Use of the Suffolk County seat’s well-established tourist attractions has gone into overdrive. The new neighbors flock to its four beaches, wineries, breweries, distilleries, nationally recognized golf courses, including Friar’s Head, Baiting Hollow, and Indian Island, and the Long Island Aquarium – New York’s only for-profit aquarium recognized as New York State’s only marine mammal rehabilitation and rescue service. And, after reopening in May, the award-winning Splish Splash waterpark has been an essential summer go-to. The list of available activities is endless, with water sports at the marinas, equestrian, and polo lessons. Locals can also easily take advantage of transport outlets to venture outside of the town’s borders, especially with ferry service and trains that link to Connecticut, New Jersey, Pennsylvania, and the Northeast.
“We really offer the best of everything, surrounded by water within a five minutes’ drive in every direction, yet close enough to Manhattan to enjoy the incredible opportunities that are offered by a major city,” says Stark-James. “And close enough to international airports that you can use to get away rather quickly.”

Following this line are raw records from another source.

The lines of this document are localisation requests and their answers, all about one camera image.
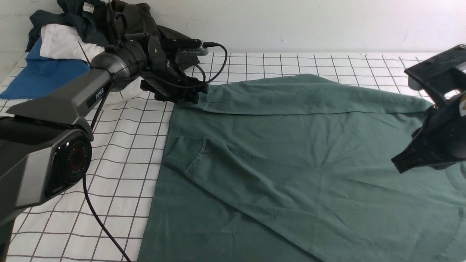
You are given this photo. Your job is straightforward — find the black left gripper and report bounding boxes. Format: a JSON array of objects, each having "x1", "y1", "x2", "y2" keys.
[{"x1": 140, "y1": 35, "x2": 209, "y2": 104}]

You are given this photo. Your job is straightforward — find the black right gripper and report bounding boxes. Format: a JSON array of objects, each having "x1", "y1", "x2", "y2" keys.
[{"x1": 404, "y1": 44, "x2": 466, "y2": 108}]

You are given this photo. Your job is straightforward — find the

The newest residents of Riverhead moved to an area of copious employment opportunities within a mix of industry types, particularly professional services, tourism, hospitality, healthcare, and agriculture. They share their home town with major employers, like the Northwell Health System’s Peconic Bay Medical Center, and Tanger Factory Outlets. The industrial businesses in Riverhead’s Enterprise Park at Calverton (EPCAL) contribute to this strong workforce, with Island International Enterprises’ 450 workers and several more at Global Marine Power’s Hustler Powerboats headquarters. Peconic Bay Medical Center and EPCAL are making way for an additional workforce boost. Northwell Health recently purchased a 14-acre site next to the main facility to add high-paying jobs. Meanwhile, the redevelopment continues at EPCAL with high-tech improvements to make way for additional high-paying industrial/technology jobs.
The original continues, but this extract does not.